__Exercise prompt__
Return only that part of the material below which starts with the line containing "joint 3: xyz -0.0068" and goes on through the line containing "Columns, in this", restated exactly.

__Stored data__

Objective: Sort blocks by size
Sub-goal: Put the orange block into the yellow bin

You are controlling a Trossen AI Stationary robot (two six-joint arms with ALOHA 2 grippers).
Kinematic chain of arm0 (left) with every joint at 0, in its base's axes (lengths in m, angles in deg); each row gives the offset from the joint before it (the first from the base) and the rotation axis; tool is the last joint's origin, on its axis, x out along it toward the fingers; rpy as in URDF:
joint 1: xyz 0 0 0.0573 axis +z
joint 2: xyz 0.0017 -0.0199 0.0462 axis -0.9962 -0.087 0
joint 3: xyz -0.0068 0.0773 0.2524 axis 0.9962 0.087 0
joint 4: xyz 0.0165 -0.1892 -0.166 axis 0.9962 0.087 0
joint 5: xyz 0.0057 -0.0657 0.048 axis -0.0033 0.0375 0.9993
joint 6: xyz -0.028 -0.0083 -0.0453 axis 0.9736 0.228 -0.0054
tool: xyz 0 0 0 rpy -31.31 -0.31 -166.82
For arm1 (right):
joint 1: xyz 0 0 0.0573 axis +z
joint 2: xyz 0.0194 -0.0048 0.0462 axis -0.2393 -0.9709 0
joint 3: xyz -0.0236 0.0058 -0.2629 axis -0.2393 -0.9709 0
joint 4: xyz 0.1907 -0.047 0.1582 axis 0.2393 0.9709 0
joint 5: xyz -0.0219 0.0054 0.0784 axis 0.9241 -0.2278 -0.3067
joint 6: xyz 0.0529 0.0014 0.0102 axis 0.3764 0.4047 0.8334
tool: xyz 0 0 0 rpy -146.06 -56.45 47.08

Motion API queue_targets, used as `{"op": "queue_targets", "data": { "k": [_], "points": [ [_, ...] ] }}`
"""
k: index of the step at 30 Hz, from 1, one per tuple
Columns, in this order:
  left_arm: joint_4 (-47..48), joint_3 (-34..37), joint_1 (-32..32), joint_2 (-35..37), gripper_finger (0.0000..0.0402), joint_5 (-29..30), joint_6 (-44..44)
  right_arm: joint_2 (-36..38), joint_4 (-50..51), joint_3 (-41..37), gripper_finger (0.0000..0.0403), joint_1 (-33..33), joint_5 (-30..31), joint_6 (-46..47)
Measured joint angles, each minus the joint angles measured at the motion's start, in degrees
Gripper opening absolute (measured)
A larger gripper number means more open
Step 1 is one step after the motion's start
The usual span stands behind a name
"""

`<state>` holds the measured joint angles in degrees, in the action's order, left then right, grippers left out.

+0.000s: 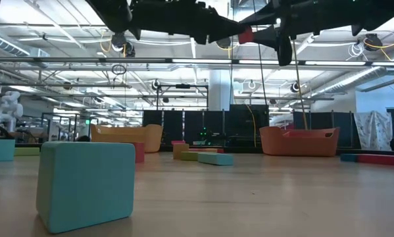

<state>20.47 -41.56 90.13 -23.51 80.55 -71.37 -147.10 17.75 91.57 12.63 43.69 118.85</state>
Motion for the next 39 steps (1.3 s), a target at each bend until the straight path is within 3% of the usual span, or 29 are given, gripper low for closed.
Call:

__Result of this exercise__
joint 3: xyz -0.0068 0.0773 0.2524 axis 0.9962 0.087 0
joint 4: xyz 0.0165 -0.1892 -0.166 axis 0.9962 0.087 0
joint 5: xyz 0.0057 -0.0657 0.048 axis -0.0033 0.0375 0.9993
joint 6: xyz -0.028 -0.0083 -0.0453 axis 0.9736 0.228 -0.0054
tool: xyz 0 0 0 rpy -31.31 -0.31 -166.82
For arm1 (right):
joint 1: xyz 0 0 0.0573 axis +z
joint 2: xyz 0.0194 -0.0048 0.0462 axis -0.2393 -0.9709 0
joint 3: xyz -0.0236 0.0058 -0.2629 axis -0.2393 -0.9709 0
joint 4: xyz 0.1907 -0.047 0.1582 axis 0.2393 0.9709 0
joint 5: xyz -0.0219 0.0054 0.0784 axis 0.9241 -0.2278 -0.3067
joint 6: xyz 0.0529 0.0014 0.0102 axis 0.3764 0.4047 0.8334
tool: xyz 0 0 0 rpy -146.06 -56.45 47.08

Motion API queue_targets, used as `{"op": "queue_targets", "data": { "k": [_], "points": [ [_, ...] ] }}`
"""
k: index of the step at 30 Hz, from 1, one per tuple
Columns, in this order:

No part of the exercise is left unanswered.